"FORCED ABORTION" IN LAROUCHE'S NCLC

"We were told that Plato didn't believe in generating children of the body, but children of the mind. Aside from the fact that Socrates had children, this was about as malevolent as you can get--invoking Plato to try to stampede someone into aborting a baby."

By MOLLY KRONBERG
Special to Lyndon LaRouche Watch, Feb. 26, 2009

In 1971, when I first met Nancy Spannaus, she was already a National Executive Committee (NEC) member in the LaRouche organization, and was pregnant with her second child. She was the abrasive, aggressive, ambitious--"political"--person whom I came to know so well, and I saw no sign that her pregnancy was slowing her down any.

Back then, there didn't seem to be too much LaRouche organization pressure against pregnancy--probably because most of us were very young, and weren't even thinking about having kids.

By 1973 and 1974, however, a number of the people in my age cohort were getting pregnant.
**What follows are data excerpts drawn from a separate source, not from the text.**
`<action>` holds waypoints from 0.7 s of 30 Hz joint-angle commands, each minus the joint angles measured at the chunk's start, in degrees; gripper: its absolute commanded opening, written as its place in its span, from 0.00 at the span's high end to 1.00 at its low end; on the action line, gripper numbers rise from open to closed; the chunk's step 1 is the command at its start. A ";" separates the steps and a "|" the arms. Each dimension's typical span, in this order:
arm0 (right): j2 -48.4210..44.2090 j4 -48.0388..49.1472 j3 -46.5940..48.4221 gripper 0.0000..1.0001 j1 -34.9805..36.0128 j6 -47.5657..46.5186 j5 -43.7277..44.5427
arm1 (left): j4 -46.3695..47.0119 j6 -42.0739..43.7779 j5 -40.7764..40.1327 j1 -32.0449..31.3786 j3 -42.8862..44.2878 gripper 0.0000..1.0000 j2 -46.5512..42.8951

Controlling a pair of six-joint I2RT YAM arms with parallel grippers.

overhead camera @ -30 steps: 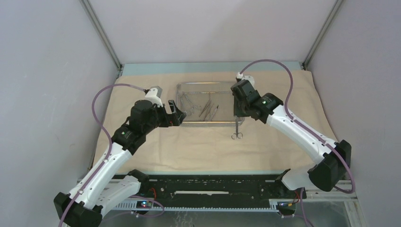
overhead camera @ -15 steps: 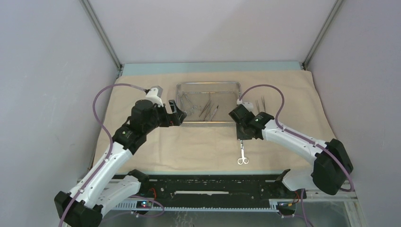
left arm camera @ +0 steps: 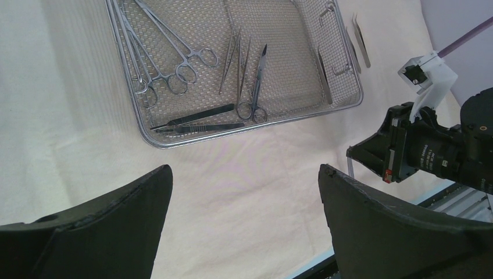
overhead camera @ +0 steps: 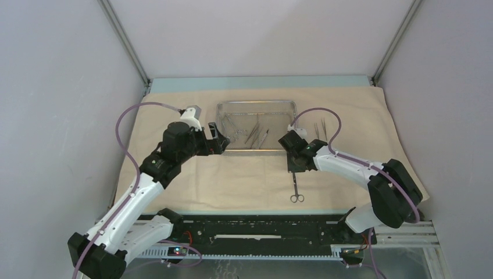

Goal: Open and lay out the surgical kit
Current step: Place the medical item in the surgical kit.

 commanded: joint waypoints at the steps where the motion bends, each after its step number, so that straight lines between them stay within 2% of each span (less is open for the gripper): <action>1: 1.02 3.33 0.04 1.00 -1.00 -0.93 0.15 | 1.63 -0.60 0.62 -0.22 -0.80 0.00 0.20; 21: 4.11 1.48 0.04 0.99 -2.54 1.57 2.62 | 1.89 -0.46 1.16 -0.22 -0.01 0.00 1.75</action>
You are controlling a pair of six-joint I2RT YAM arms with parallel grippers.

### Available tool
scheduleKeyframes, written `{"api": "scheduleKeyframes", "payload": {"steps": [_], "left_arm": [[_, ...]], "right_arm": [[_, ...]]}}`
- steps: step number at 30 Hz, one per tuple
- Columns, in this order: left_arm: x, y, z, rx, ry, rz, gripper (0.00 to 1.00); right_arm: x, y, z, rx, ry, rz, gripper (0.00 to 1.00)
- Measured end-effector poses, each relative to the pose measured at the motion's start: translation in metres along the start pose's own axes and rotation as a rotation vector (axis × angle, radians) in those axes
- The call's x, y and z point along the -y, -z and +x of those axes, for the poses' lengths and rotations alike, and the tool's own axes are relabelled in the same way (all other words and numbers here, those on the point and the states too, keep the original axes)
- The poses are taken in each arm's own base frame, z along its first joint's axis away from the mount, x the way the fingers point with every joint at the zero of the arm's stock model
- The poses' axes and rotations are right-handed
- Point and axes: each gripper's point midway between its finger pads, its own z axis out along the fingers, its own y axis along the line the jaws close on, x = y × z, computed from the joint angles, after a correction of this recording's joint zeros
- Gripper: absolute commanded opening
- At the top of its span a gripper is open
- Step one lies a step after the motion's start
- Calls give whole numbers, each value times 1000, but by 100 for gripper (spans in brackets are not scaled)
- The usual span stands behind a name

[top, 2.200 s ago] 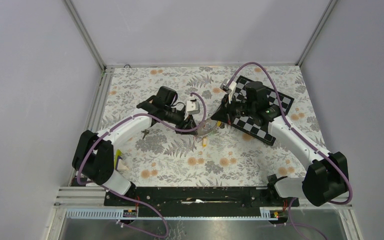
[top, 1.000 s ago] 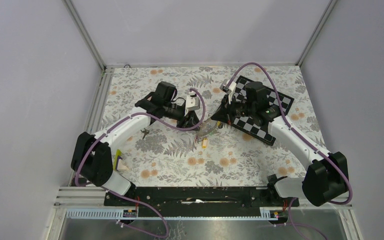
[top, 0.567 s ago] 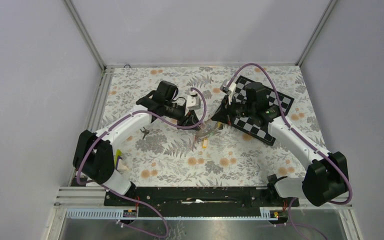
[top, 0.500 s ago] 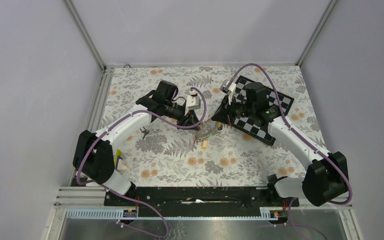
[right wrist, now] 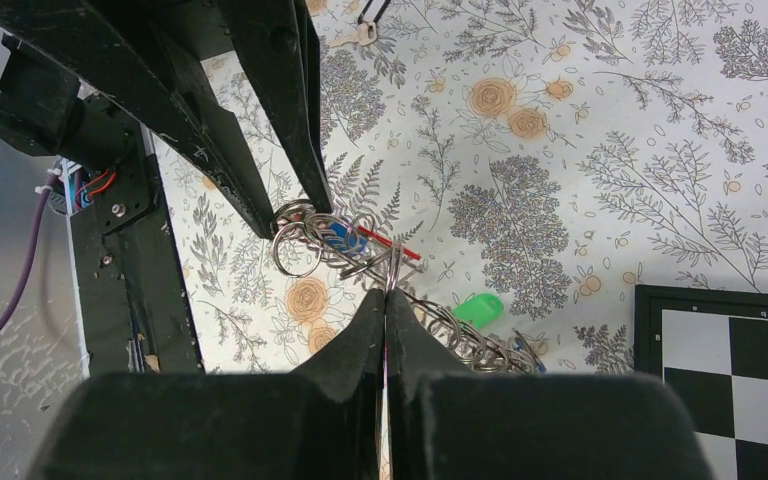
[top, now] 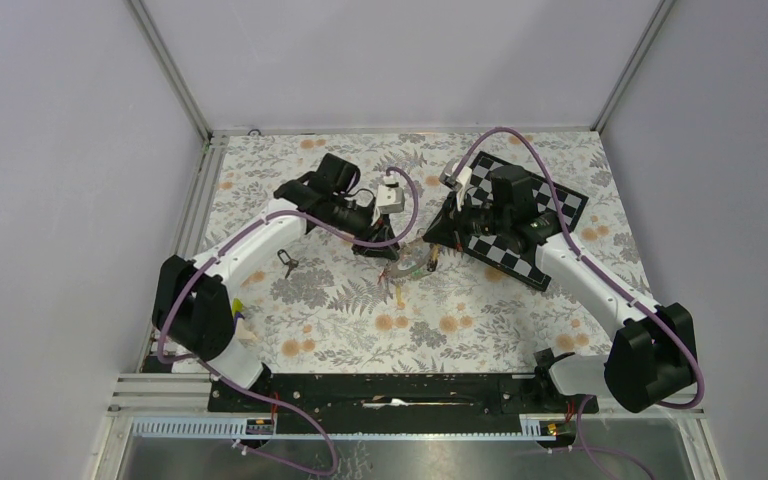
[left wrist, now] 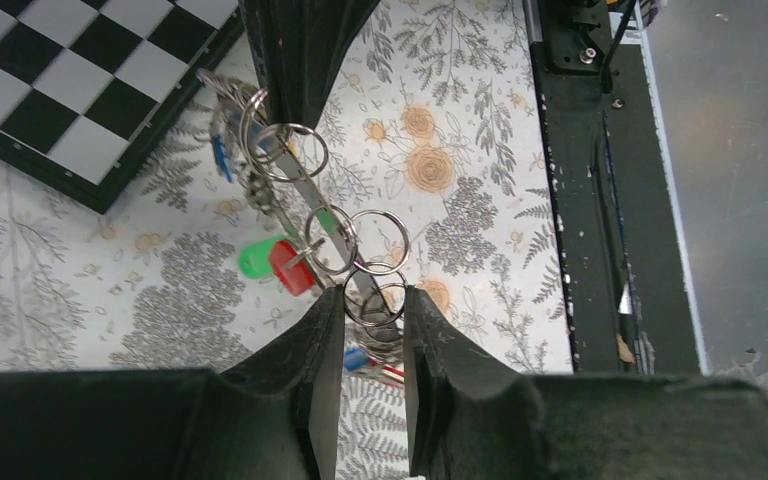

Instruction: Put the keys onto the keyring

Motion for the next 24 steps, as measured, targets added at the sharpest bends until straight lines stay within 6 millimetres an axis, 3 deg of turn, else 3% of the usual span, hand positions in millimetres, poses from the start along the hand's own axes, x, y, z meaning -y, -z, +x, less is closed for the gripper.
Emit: {"api": "scheduleKeyframes", "payload": {"steps": [14,24], "left_arm": [[-1,-8,15,-64,235,26,23],[2,-7,6,-59,315,38,35]], "right_arm": [[2,-1,7,-14,11,3,0],[5,-1,10,-20,25,19,0]]}}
And then, suddenly, we discovered there was a Labor Committee [National Caucus of Labor Committees, or NCLC--ed.] "policy" about it, and that policy's chief enforcer was Nancy Spannaus (along with one other high-ranking female member who has since dropped out, and whose name, therefore, I will not mention).

In mid-1974 one of my close friends became pregnant--she was in a relationship with an NEC member, no less. The NEC, no doubt under Lyn's direction, intervened to break up the relationship and, for good measure, to force my friend to get an abortion.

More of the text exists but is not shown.